Posttraumatic stress symptoms in chronic pain: impacts on brain morphology

Abstract

Background. Posttraumatic stress symptoms (PTSS) are commonly experienced by people with chronic pain. Although PTSS and chronic pain are associated with similar effects on brain morphology, the present study aimed to clarify the relationship between chronic pain and PTSS on the brain. Methods. Fifty-two people with chronic pain and 38 pain-free healthy controls (HC) underwent T1-weighted magnetic resonance imaging. Severity of PTSS was measured using the civilian version of the posttraumatic stress disorder checklist (PCL-C). A series of multiple linear regressions determined the main effects of group, PTSS severity (PCL-C total score and symptom-specific scores) and their interaction on grey matter volume of selected regions-of-interest. Results. The interaction term was significantly associated with variations in grey matter volume in the left and right putamen, the left middle cingulate cortex (MCC) and the right posterior insula. Results showed significantly smaller left and right putamen when reporting higher PTSS levels, and significantly larger left MCC and right posterior insula at lower PTSS levels in people with chronic pain compared to HCs. In addition, increasing PTSS severity was significantly associated with larger left and right putamen in HCs, and significantly associated with smaller left MCC and right posterior insula, in people with chronic pain. Conclusions. Severity of PTSS moderated chronic pain-related grey matter alterations. More severe PTSS, especially avoidance, was associated with smaller left MCC, a core region of the pain matrix. The MCC is strongly linked with the somatosensory network, and critical for empathy, especially toward pain-related stimuli.

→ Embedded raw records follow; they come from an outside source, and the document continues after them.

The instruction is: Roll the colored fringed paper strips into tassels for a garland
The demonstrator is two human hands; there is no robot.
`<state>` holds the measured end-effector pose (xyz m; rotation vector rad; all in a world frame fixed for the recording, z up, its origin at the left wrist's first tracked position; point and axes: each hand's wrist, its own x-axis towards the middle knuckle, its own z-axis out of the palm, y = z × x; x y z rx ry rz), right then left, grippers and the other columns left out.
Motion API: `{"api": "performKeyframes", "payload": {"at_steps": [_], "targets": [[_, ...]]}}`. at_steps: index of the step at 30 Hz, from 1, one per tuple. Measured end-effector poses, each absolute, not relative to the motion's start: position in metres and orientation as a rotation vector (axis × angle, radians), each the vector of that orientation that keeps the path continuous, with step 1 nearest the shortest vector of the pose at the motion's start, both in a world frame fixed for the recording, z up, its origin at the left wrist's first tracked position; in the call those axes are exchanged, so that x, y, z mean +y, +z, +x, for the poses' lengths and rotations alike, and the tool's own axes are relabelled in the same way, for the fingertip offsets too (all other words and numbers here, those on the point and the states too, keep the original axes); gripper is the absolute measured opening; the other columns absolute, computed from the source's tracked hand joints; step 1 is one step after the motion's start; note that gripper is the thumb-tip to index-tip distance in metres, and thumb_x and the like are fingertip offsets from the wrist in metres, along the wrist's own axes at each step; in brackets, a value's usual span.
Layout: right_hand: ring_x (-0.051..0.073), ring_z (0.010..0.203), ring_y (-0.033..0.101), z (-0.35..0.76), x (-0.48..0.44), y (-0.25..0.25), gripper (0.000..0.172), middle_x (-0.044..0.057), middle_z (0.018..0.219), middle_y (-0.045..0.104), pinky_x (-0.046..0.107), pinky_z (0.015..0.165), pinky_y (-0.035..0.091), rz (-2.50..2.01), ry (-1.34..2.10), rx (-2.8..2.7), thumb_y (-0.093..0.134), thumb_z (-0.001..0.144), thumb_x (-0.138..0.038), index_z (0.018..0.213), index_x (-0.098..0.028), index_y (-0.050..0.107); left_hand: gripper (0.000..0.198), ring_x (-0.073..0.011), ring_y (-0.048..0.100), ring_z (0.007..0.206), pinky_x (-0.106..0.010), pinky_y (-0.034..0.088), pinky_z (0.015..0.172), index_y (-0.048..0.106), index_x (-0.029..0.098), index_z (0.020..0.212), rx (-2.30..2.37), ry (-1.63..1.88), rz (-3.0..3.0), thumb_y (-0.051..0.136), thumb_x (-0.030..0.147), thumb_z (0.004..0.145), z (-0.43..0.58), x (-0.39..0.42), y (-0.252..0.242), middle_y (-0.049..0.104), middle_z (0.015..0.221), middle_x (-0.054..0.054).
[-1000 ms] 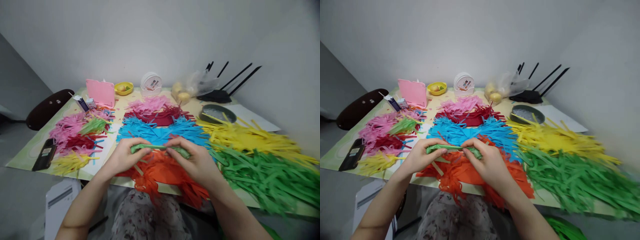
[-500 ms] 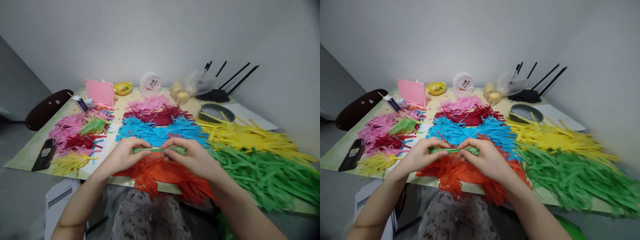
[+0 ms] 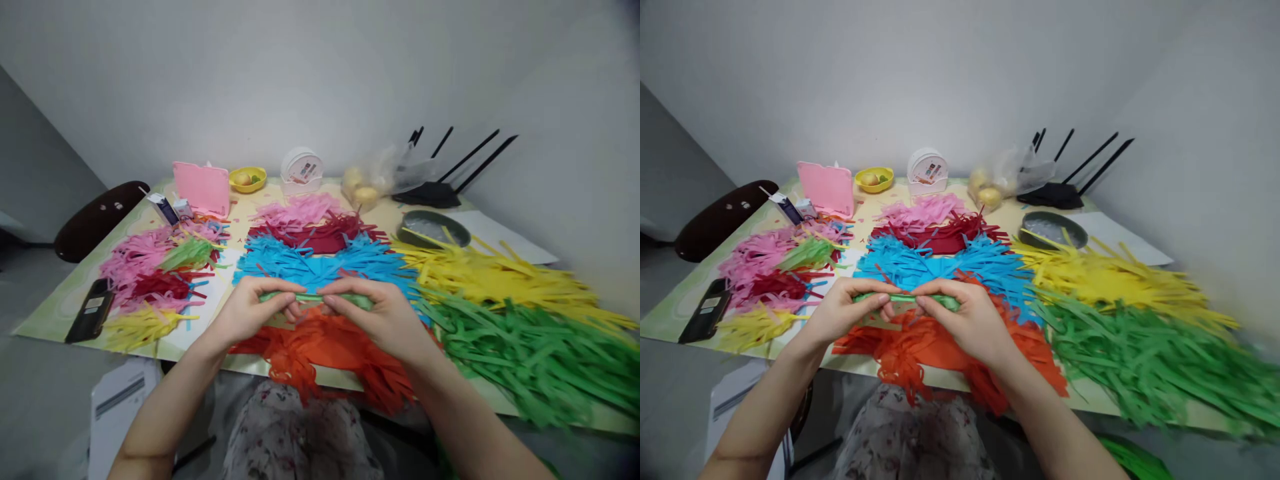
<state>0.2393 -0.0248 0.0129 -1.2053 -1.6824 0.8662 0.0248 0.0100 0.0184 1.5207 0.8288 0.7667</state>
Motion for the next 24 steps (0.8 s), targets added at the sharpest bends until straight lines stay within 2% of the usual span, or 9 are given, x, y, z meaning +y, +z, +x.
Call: {"api": "performKeyframes", "payload": {"at_steps": [5,14,20,22,24], "targets": [[0.019,0.069,0.072,0.241,-0.023,0.009,0.021,0.005,0.074,0.077,0.029,0.067,0.058,-1.131,1.015,-1.577,0.067,0.084,-0.033,0.093,-0.019,0.079,0.023,-0.0132,0.069,0.066,-0.023,0.055,0.068,0.077,0.015,0.101,0.752,0.800,1.313,0.067,0.022,0.082,0.021,0.012,0.010,0.075,0.075,-0.005],[0.018,0.070,0.072,0.241,-0.018,0.008,0.013,0.005,0.074,0.077,0.026,0.065,0.057,-1.004,1.071,-1.582,0.068,0.080,-0.022,0.082,-0.021,0.080,0.014,-0.0131,0.066,0.060,-0.024,0.054,0.062,0.080,0.015,0.078,0.678,0.863,1.251,0.066,0.015,0.075,0.020,0.019,0.000,0.074,0.068,-0.006],[0.016,0.063,0.072,0.236,-0.017,-0.002,0.010,0.004,0.069,0.076,0.023,0.059,0.057,-1.026,1.186,-1.397,0.066,0.079,-0.021,0.076,-0.019,0.075,0.023,-0.0140,0.067,0.069,-0.024,0.052,0.068,0.078,0.016,0.078,0.708,0.966,1.586,0.057,0.008,0.076,0.015,0.015,-0.009,0.073,0.075,-0.006],[0.016,0.062,0.072,0.237,-0.018,-0.002,0.012,0.004,0.069,0.076,0.023,0.058,0.056,-1.010,1.127,-1.450,0.064,0.080,-0.020,0.075,-0.018,0.074,0.023,-0.0154,0.068,0.073,-0.025,0.053,0.070,0.077,0.017,0.081,0.685,0.911,1.679,0.056,0.009,0.079,0.010,0.015,-0.006,0.073,0.077,-0.006],[0.016,0.064,0.072,0.239,-0.019,0.000,0.014,0.004,0.071,0.076,0.023,0.060,0.056,-0.996,0.978,-1.587,0.060,0.080,-0.016,0.077,-0.018,0.074,0.019,-0.0187,0.070,0.086,-0.028,0.053,0.078,0.075,0.017,0.083,0.633,0.796,1.802,0.056,0.012,0.083,0.005,0.016,0.003,0.075,0.089,-0.008]]}}
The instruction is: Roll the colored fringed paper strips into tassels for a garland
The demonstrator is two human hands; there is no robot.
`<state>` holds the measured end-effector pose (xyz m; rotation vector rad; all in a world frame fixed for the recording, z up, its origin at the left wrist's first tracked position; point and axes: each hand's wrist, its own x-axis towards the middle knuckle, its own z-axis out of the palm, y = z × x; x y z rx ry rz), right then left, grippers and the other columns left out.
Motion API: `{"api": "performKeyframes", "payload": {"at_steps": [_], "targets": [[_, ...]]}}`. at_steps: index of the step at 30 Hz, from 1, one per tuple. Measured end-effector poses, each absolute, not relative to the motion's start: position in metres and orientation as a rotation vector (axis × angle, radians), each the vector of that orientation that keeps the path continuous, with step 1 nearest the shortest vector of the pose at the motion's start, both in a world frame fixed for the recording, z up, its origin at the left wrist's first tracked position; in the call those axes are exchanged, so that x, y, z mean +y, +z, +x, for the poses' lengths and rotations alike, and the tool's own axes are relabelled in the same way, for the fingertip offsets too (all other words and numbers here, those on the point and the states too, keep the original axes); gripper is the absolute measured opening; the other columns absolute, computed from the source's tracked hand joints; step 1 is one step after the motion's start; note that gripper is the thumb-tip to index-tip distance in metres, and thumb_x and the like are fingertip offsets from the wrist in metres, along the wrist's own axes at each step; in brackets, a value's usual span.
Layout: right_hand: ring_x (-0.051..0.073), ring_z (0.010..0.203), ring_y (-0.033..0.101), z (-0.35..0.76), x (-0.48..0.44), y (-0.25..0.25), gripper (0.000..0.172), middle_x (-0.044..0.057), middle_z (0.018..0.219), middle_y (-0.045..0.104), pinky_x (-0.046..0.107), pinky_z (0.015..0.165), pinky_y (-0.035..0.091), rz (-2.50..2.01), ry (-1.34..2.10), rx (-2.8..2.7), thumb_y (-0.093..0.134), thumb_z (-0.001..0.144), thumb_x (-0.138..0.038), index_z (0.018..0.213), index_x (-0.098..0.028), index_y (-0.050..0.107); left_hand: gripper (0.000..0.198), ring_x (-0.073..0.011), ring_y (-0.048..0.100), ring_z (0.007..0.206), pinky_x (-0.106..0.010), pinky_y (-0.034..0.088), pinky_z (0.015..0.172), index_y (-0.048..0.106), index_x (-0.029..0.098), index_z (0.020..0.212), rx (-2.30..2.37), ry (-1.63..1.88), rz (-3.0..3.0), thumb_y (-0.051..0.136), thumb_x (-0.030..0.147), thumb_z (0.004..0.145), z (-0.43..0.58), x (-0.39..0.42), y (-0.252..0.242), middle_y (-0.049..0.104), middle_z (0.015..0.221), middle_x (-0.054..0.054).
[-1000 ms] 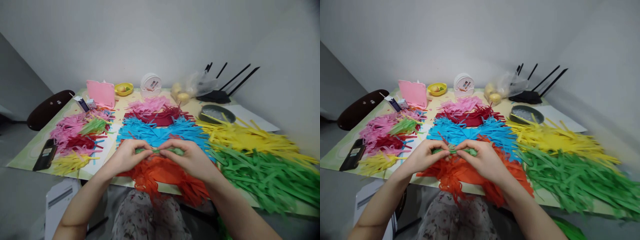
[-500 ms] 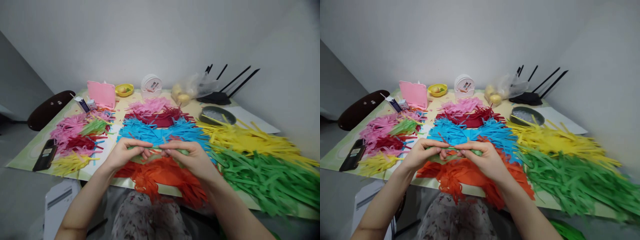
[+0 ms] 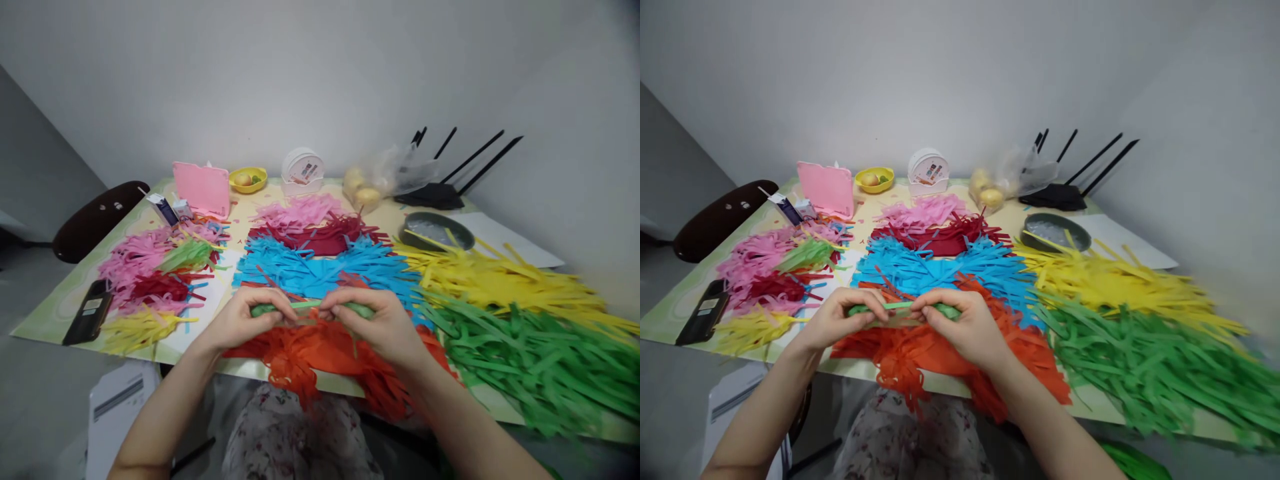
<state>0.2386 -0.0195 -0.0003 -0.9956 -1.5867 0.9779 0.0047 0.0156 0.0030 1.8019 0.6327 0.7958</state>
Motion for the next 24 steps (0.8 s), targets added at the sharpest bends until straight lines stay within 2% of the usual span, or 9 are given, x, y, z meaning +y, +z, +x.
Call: {"api": "performKeyframes", "payload": {"at_steps": [2,4,6,10,13,15,17,20,24], "targets": [[0.015,0.067,0.071,0.240,-0.020,0.003,0.019,0.003,0.074,0.076,0.023,0.065,0.056,-0.962,0.774,-1.766,0.056,0.082,-0.011,0.079,-0.019,0.073,0.016,-0.0225,0.067,0.106,-0.033,0.050,0.092,0.073,0.018,0.089,0.635,0.740,1.939,0.058,0.017,0.086,0.003,0.017,0.014,0.074,0.108,-0.010],[0.014,0.069,0.070,0.240,-0.022,0.005,0.022,0.002,0.075,0.076,0.024,0.070,0.055,-0.897,0.597,-1.924,0.054,0.083,-0.009,0.081,-0.021,0.072,0.015,-0.0234,0.062,0.116,-0.036,0.045,0.101,0.072,0.019,0.098,0.693,0.746,2.068,0.060,0.023,0.089,0.005,0.019,0.023,0.072,0.116,-0.010],[0.014,0.073,0.070,0.240,-0.023,0.007,0.024,0.002,0.078,0.076,0.025,0.076,0.055,-0.835,0.496,-2.036,0.052,0.085,-0.008,0.085,-0.021,0.072,0.016,-0.0213,0.066,0.108,-0.036,0.044,0.103,0.072,0.021,0.101,0.719,0.691,2.184,0.061,0.026,0.090,0.010,0.020,0.027,0.075,0.106,-0.007],[0.015,0.084,0.070,0.245,-0.023,0.014,0.026,0.004,0.091,0.076,0.026,0.079,0.054,-0.807,0.478,-2.181,0.052,0.087,-0.009,0.100,-0.021,0.070,0.013,-0.0150,0.070,0.084,-0.040,0.038,0.108,0.072,0.021,0.091,0.770,0.663,2.486,0.059,0.021,0.092,0.016,0.022,0.016,0.077,0.087,-0.001],[0.020,0.099,0.068,0.252,-0.016,0.024,0.030,0.008,0.111,0.073,0.031,0.085,0.053,-0.970,0.639,-2.159,0.057,0.089,-0.024,0.117,-0.021,0.067,0.016,-0.0143,0.069,0.087,-0.047,0.028,0.114,0.069,0.021,0.097,0.817,0.976,2.878,0.056,0.013,0.092,0.014,0.021,0.003,0.077,0.087,0.000],[0.022,0.101,0.068,0.251,-0.008,0.028,0.033,0.009,0.114,0.073,0.033,0.084,0.053,-1.109,0.860,-2.088,0.057,0.091,-0.036,0.117,-0.020,0.068,0.017,-0.0142,0.069,0.090,-0.048,0.024,0.115,0.067,0.021,0.102,0.709,1.173,3.087,0.056,0.011,0.092,0.011,0.021,-0.002,0.078,0.090,0.001],[0.021,0.088,0.069,0.245,0.000,0.024,0.034,0.009,0.099,0.076,0.031,0.075,0.053,-1.135,1.182,-2.026,0.055,0.091,-0.046,0.103,-0.019,0.073,0.017,-0.0143,0.069,0.094,-0.046,0.024,0.116,0.066,0.019,0.105,0.610,1.293,3.172,0.056,0.013,0.093,0.008,0.021,-0.006,0.078,0.097,0.000],[0.017,0.069,0.066,0.229,0.004,0.011,0.039,0.006,0.076,0.073,0.027,0.065,0.051,-1.029,1.607,-1.813,0.062,0.084,-0.054,0.084,-0.016,0.070,0.019,-0.0149,0.069,0.101,-0.044,0.025,0.115,0.066,0.019,0.109,0.596,1.374,3.172,0.054,0.015,0.095,0.004,0.022,-0.011,0.077,0.104,-0.001],[0.014,0.065,0.064,0.213,-0.004,-0.002,0.034,0.002,0.069,0.070,0.026,0.065,0.050,-0.926,1.643,-1.532,0.073,0.077,-0.050,0.082,-0.017,0.067,0.025,-0.0149,0.070,0.101,-0.043,0.029,0.112,0.066,0.025,0.108,0.768,1.409,2.940,0.052,0.012,0.093,0.005,0.024,-0.025,0.078,0.100,0.000]]}}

Competing Interest Statement

The authors have declared no competing interest.

Funding Statement

This work was supported by a project grant from the National Health and Medical Research Council of Australia (ID1084240) and a Rebecca Cooper Fellowship from the Rebecca L. Cooper Medical Research Foundation awarded to S.M.G. N.N.-N. was supported by the Australian Government Research Training Program Scholarship (administered by the University of New South Wales) and a supplementary scholarship, and PhD Pearl Award administered by Neuroscience Research Australia.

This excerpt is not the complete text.